Radio CRE
Cortesía Diario El Universo

Tras las diversas reacciones de la madrugada, ahora el primer ministro de Irak condenó la muerte del jefe de las Fuerzas Quds de Irán, el general Qassem Soleimani, y del comandante de la milicia iraquí Abu Mahdi al-Muhandis y dijo que tal acción “encendería la mecha” de la guerra.

Estados Unidos mató a Soleimani, que además de comandar el grupo de élite Quds era arquitecto de la creciente influencia militar de Irán en Oriente Medio, en un ataque al aeropuerto de Bagdad. Muhandis, un asesor de Soleimani, también falleció en el operativo.

Abdul Mahdi, cuyo gobierno tiene el respaldo de Irán, dijo en una declaración que el ataque aéreo estadounidense era “una peligrosa escalada que encenderá la mecha de una guerra destructiva en Irak, la región y el mundo”.

El primer ministro renunció en noviembre debido a las protestas contra el Gobierno, pero sigue en el cargo en calidad de encargado. Por lo menos 450 personas han muerto en los disturbios, algunos impulsados por la ira contra la influencia iraní en Irak.

El primer ministro dijo que el ataque estadounidense violó los términos de la presencia militar estadounidense en Irak, y agregó que las tropas estadounidenses estaban exclusivamente en Irak para entrenar a las fuerzas de seguridad iraquíes y luchar contra el Estado islámico en el marco de una coalición global.

Mahdi pidió al Parlamento que convocara una sesión extraordinaria para “tomar medidas legislativas y las disposiciones necesarias para salvaguardar la dignidad, la seguridad y la soberanía de Irak”.

El mandatario no especificó lo que esas disposiciones conllevarían, pero algunos representantes y parlamentarios han pedido que se tomen medidas para expulsar a las tropas estadounidenses de Irak.

Mahdi, cuyo gobierno tiene el apoyo de los aliados iraquíes de Irán y el respaldo de Teherán, describió a Soleimani y Muhandis como “enormes símbolos de la victoria contra los terroristas del Estado islámico”.

Las Fuerzas de Movilización Popular de Irak (PMF), un grupo de milicias musulmanas chiíes apoyadas en su mayoría por Irán y dirigidas por Muhandis, ayudaron a las fuerzas de seguridad a recuperar un tercio de Irak del Estado Islámico. Las tropas del grupo fueron posteriormente incorporadas a las fuerzas armadas oficiales de Irak.

En tanto, la embajada de Estados Unidos en Bagdad, que el martes fue asaltada por una turba proiraní, instó este viernes a sus ciudadanos a irse de Irak ‘inmediatamente’, pocas horas después de la muerte del poderoso general iraní.
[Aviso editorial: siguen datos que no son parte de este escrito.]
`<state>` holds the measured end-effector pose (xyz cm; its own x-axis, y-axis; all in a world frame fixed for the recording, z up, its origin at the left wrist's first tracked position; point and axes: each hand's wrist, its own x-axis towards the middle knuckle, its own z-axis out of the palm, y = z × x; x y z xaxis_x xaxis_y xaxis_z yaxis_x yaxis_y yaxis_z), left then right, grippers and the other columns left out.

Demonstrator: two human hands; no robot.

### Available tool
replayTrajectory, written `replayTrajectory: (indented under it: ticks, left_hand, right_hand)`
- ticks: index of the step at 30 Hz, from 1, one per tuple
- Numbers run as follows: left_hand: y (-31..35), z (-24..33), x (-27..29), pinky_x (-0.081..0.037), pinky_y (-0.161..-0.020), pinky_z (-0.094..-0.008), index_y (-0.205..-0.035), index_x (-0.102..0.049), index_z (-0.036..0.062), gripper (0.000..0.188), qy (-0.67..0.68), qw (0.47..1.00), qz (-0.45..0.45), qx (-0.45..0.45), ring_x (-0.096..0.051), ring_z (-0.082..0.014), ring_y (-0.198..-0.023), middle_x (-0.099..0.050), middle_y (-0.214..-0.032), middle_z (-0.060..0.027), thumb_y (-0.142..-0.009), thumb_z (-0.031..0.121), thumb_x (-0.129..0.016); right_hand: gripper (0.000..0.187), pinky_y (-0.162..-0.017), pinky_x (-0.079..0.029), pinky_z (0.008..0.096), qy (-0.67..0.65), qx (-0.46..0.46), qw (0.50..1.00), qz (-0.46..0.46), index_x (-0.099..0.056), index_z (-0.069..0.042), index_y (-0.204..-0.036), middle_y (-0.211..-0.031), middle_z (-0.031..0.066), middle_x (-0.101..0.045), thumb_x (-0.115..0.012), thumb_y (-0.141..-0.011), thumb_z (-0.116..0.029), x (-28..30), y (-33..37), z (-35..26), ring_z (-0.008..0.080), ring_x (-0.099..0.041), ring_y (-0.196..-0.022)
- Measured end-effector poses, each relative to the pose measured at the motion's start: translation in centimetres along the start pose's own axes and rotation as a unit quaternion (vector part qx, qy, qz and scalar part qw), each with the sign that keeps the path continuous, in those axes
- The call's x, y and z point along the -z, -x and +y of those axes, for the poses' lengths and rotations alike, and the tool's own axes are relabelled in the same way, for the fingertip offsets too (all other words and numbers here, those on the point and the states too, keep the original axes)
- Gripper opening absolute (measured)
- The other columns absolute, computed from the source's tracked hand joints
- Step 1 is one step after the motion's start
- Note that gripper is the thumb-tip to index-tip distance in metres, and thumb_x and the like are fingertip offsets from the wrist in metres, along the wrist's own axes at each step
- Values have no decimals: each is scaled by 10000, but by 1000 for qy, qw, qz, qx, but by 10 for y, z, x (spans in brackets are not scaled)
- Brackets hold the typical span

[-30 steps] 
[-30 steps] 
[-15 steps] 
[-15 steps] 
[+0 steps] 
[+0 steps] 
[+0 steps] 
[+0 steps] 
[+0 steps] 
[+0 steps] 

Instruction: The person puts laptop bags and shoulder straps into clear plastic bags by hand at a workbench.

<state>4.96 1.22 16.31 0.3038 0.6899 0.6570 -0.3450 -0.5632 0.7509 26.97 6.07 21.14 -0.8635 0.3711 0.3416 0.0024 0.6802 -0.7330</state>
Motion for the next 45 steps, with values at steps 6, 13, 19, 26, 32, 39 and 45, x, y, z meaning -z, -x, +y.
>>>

La cancillería instó a los estadounidenses en Irak a irse “en avión mientras sea posible”, ya que el bombardeo tuvo lugar en el aeropuerto de Bagdad, o “hacia otros países por vía terrestre”. Los principales pasos fronterizos de Irak llevan a Irán y a una Siria en guerra, aunque también hay otros pasos hacia Arabia Saudita y Turquía.

Empleados estadounidenses del sector petrolero en Irak, segundo productor de la OPEP, ya abandonan el país en las primeras horas este viernes, según el portavoz del ministerio iraquí de Petróleo.

“Varios empleados estadounidenses ya se han ido y otros siguen marchándose de Irak”, declaró Asem Jihad, agregando que “la producción no está afectada y que la situación es normal en todos los campos de petróleo”. Numerosos empleados estadounidenses del sector petrolero habían abandonado el país desde hace meses, según responsables del sector.

El Pentágono dijo que el presidente Donald Trump había dado la orden de “matar” a Soleimani después del ataque a la embajada estadounidense en Bagdad el martes.

El líder supremo de Irán, el ayatolá Ali Jamenei, pidió “severa venganza” por la muerte de Soleimani, en la peor escalada en una temida guerra entre Irán y Estados Unidos en suelo iraquí.

En el bombardeo estadounidense realizado a primeras horas del viernes contra un convoy de vehículos en el aeropuerto internacional de Bagdad murieron nueve personas.

Se trata de “la operación de decapitación más grande jamás llevada a cabo por Estados Unidos, más que las que mataron a Abu Bakr al Bagdadi u Osama bin Laden”, jefes del Estado Islámico (EI) y de Al Qaida respectivamente, según Phillip Smyth, un especialista estadounidense en grupos armados chiitas.